High school seniors get crash course in DUI in time for prom, graduation


     A 17-year-old Watsonville High School student was unlicensed and under the influence of alcohol and anti-depressants when she made an illegal u-turn on Highway 101 in Prunedale and was hit by an SUV.

     The crash, in February of 2005, also took the lives of four other young people in the car.

     Hers was one of many stories Watsonville Police officers told a group of about 300 Pajaro Valley High School seniors Wednesday during an “Every 15 Minutes” presentation. It’s called that because someone dies in an alcohol related crash every 15 minutes.

     “The No. 1 killer of police officers is traffic collisions,” said Sgt. Michael Ridgway, while explaining the one statistic cops share with young people ages 15-to 20-years-old.

     In 2007, the most recent statistics available, 13,000 people were killed in DUI driving crashes, according to the National Highway Transportation Safety Administration. Thirty-five percent of teen deaths occur in traffic collisions, the government agency reported on its website at www.nhtsa.gov. And alcohol use is one of the contributing factors in those collisions, the agency said. It is illegal for anyone under 21 to drink alcohol.

     Even if there is no collision, just being caught driving drunk is a hassle, Ridgway said, noting that the teens' drivers license will be revoked, huge fines will be due and there is a long precess to getting a license reinstated.

"Many people don't finish the whole process," he said, " and they drive on a suspended license."

     Thus begins a cycle of "chronic misdemeanors," he said.

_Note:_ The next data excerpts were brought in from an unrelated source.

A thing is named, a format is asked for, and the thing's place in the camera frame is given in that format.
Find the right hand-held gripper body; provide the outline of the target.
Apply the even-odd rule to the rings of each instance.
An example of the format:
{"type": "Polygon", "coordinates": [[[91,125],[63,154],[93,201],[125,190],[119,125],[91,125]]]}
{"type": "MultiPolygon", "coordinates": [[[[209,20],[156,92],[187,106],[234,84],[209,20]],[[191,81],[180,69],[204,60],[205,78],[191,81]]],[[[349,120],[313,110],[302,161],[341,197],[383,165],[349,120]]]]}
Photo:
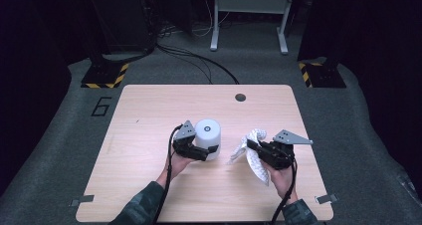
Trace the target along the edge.
{"type": "Polygon", "coordinates": [[[276,170],[290,167],[295,161],[294,145],[312,145],[310,139],[285,129],[277,133],[270,142],[260,142],[260,158],[276,170]]]}

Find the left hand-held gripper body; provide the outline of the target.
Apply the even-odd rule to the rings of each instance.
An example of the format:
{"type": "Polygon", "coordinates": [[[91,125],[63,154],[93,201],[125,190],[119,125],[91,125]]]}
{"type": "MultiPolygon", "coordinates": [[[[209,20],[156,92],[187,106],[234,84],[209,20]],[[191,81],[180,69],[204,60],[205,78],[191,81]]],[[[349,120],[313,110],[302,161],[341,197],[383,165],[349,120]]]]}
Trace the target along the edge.
{"type": "Polygon", "coordinates": [[[209,151],[193,144],[196,131],[190,120],[187,120],[173,137],[173,148],[182,157],[205,161],[209,151]]]}

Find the white waffle cloth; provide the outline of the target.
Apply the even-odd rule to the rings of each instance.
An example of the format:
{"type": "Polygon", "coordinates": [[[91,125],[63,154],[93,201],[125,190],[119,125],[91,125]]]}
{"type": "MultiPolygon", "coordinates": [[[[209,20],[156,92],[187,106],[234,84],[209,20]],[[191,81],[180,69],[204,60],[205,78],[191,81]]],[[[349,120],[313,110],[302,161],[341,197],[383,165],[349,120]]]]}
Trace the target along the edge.
{"type": "Polygon", "coordinates": [[[246,154],[246,159],[254,174],[261,180],[264,185],[268,186],[270,178],[267,169],[261,163],[258,152],[247,145],[249,140],[252,140],[253,142],[259,142],[266,136],[267,132],[265,130],[259,128],[252,129],[248,134],[241,138],[240,143],[236,146],[230,155],[228,164],[233,164],[238,157],[240,157],[242,154],[246,154]]]}

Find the person's left hand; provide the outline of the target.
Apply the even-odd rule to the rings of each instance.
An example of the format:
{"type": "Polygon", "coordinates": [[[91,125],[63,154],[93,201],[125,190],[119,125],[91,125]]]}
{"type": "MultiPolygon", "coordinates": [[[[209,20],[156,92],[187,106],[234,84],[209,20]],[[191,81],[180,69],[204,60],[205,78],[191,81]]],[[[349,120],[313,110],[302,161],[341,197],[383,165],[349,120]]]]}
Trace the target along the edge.
{"type": "Polygon", "coordinates": [[[192,158],[183,157],[177,153],[173,153],[166,161],[164,177],[169,177],[170,180],[172,180],[191,162],[193,162],[192,158]]]}

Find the person's right hand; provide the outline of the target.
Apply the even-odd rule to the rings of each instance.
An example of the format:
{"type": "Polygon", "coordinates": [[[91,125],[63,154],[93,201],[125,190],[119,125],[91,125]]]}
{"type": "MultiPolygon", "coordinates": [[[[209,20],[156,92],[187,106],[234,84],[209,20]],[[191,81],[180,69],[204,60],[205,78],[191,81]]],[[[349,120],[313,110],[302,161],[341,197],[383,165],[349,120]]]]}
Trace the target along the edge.
{"type": "Polygon", "coordinates": [[[278,195],[285,198],[293,182],[292,170],[290,168],[276,170],[266,162],[263,162],[263,166],[269,171],[278,195]]]}

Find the grey tape strip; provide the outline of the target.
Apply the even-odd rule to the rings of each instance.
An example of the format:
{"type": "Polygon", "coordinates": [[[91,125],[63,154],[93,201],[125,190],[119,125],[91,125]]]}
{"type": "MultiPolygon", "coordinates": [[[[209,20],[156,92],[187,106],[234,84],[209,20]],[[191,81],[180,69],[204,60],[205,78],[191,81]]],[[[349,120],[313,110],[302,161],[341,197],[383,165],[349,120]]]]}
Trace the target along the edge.
{"type": "Polygon", "coordinates": [[[76,206],[79,206],[81,203],[93,202],[94,198],[95,197],[93,195],[83,195],[83,196],[72,199],[69,206],[76,207],[76,206]]]}
{"type": "Polygon", "coordinates": [[[333,202],[336,202],[338,200],[339,200],[338,196],[334,193],[333,194],[326,194],[326,195],[319,196],[319,197],[316,198],[316,202],[318,204],[333,203],[333,202]]]}

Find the black yellow striped stand base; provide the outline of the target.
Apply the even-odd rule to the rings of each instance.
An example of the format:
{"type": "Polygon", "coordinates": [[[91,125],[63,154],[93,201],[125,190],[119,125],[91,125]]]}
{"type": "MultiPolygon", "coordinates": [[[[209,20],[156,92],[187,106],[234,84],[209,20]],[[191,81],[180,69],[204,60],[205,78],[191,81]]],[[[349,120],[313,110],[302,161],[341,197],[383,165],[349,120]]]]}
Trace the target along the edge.
{"type": "Polygon", "coordinates": [[[337,68],[329,68],[320,63],[300,62],[299,68],[308,88],[339,88],[346,87],[337,68]]]}
{"type": "Polygon", "coordinates": [[[82,88],[113,89],[122,82],[128,63],[107,63],[101,68],[90,67],[81,80],[82,88]]]}

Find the dark cabinet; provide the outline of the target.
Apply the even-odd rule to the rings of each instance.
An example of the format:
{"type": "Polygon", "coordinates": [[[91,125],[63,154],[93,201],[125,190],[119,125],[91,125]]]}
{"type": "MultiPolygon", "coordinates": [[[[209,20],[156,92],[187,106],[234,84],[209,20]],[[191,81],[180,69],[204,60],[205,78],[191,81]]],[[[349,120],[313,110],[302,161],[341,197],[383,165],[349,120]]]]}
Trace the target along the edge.
{"type": "Polygon", "coordinates": [[[146,0],[92,0],[111,53],[140,53],[154,50],[155,40],[145,13],[146,0]]]}

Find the white metal stand frame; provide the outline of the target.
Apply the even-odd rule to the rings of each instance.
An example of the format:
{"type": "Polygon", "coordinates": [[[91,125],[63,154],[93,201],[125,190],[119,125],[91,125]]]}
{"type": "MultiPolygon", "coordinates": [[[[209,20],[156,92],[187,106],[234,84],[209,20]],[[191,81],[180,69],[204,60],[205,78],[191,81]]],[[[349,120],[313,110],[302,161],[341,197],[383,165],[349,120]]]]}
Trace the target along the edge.
{"type": "Polygon", "coordinates": [[[210,50],[218,50],[220,31],[220,12],[276,14],[282,16],[281,25],[277,28],[280,51],[283,55],[289,53],[285,30],[290,15],[293,0],[214,0],[213,31],[210,50]]]}

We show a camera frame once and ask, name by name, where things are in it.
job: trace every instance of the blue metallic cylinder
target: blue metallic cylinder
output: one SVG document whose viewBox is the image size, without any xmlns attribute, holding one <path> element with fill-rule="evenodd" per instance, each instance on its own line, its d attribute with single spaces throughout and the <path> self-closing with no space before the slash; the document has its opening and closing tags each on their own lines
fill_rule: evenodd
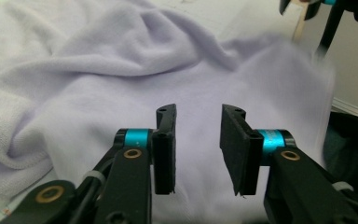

     Working with members from the Watsonville Fire Department, American Medical Response and the California Highway Patrol, a fictitious fatal DUI crash scene was created in front of the school using wrecked cars from Speed of Light Towing.

     A Toyota minivan sat perched atop a Volkswagen Jetta. Two people were injured in the van, while one body lay in the road beside the VW’s open passenger door. Its driver sat in the car looking dazed and confused. Fake blood was splashed on the vehicles and on the ground.

     In the scenario, the VW’s driver was driving while drunk. Officers, fire and ambulance arrived with sirens blaring and lights flashing.

     The VW’s driver was removed from the vehicle and taken through several tests to determine if he was intoxicated. When he failed, he was handcuffed, put in the back of the CHP car and driven away, to jail.

     “(The presentation) is shocking, because it could be anyone of us,” said Marianela Felix, 18.

     Drama student Alex Murillo, 18, played the role of the deceased person laying next to the VW. He found the event powerful, as well.

     “If that was one of my friends laying there, it wouldn’t feel right,” he said, adding that the presentation made him think twice about driving drunk, getting in the car with someone driving drunk and letting a friend drive drunk. “I definitely would not be the same.”